La respuesta de Abelardo De La Espriella no se hizo esperar, defendiendo su honorabilidad ante los señalamientos del palacio presidencial. El candidato y abogado aseguró que no tiene ninguna imputación vigente ni ha cometido delito alguno por aparecer en una fotografía. Argumentó que su vida profesional es pública y que estas acusaciones son ataques desesperados del «petrismo» ante el avance de la derecha. De La Espriella calificó las palabras del mandatario como una cortina de humo para ocultar los problemas de gobernabilidad. La tensión entre ambos líderes ha escalado a un nivel de confrontación judicial y mediática sin precedentes.
Petro también hizo un llamado a la cooperación internacional para desmantelar las redes de narcotráfico que operan entre Colombia y Estados Unidos. Manifestó su disposición de trabajar con todas las policías del mundo para capturar a los responsables de las economías ilícitas. Según el mandatario, el verdadero peligro para la democracia reside en la mezcla entre política y mafias que se refugian en el extranjero. Esta retórica busca fortalecer su imagen como un luchador contra el gran capital ilegal que ha permeado las instituciones. El presidente insiste en que el narcotráfico sigue siendo el motor de la inestabilidad política.
La mención del bufete de abogados y los candidatos específicos ha polarizado aún más la opinión pública en redes sociales. Mientras los seguidores del Pacto Histórico exigen investigaciones exhaustivas, la oposición denuncia una persecución política desde la jefatura del Estado. Analistas advierten que el uso de estas pruebas fotográficas por parte de un presidente es una táctica arriesgada que podría afectar las relaciones diplomáticas. La fiscalía se encuentra bajo presión para determinar si existe mérito para abrir expedientes basados en las afirmaciones de Petro. El ambiente electoral se torna cada vez más hostil a medida que se acercan las votaciones.

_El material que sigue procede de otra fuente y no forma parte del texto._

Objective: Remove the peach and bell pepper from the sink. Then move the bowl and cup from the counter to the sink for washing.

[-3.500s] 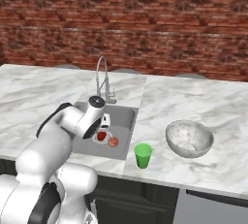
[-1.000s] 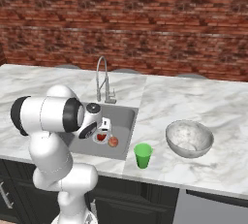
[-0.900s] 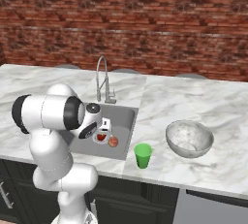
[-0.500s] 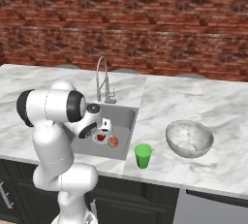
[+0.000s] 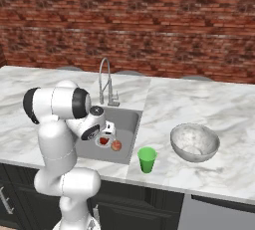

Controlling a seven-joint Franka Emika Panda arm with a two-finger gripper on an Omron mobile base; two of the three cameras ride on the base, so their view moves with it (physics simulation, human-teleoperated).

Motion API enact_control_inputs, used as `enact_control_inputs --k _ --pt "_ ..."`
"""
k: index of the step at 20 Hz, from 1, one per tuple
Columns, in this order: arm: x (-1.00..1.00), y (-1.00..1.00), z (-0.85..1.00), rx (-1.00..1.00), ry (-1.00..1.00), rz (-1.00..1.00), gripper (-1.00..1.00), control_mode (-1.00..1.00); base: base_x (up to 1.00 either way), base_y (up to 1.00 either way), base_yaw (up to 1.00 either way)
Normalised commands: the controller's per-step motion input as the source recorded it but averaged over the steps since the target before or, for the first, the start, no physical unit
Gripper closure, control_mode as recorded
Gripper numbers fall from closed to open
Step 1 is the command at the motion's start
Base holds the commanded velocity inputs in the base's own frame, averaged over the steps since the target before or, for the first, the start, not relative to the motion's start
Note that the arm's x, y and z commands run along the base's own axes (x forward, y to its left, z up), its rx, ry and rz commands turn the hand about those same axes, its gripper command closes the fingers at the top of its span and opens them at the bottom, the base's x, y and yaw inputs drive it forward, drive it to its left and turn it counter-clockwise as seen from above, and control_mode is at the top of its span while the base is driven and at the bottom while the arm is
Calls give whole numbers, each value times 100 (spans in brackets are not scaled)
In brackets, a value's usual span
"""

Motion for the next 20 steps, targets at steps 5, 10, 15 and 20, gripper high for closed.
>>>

Finalmente, la situación deja en evidencia la fragilidad de las garantías de seguridad en una campaña marcada por el miedo y las sospechas. La mención de Iván Cepeda como blanco de estas estructuras criminales ha movilizado a organismos de derechos humanos a nivel global. El país observa con incertidumbre cómo las acusaciones de narcotráfico se han convertido en el arma principal de la retórica política actual. Se espera que en los próximos días se conozcan más detalles sobre el origen de las fotos y las implicaciones reales de los personajes mencionados. La verdad detrás de estas imágenes será determinante para el futuro de las aspiraciones presidenciales en juego.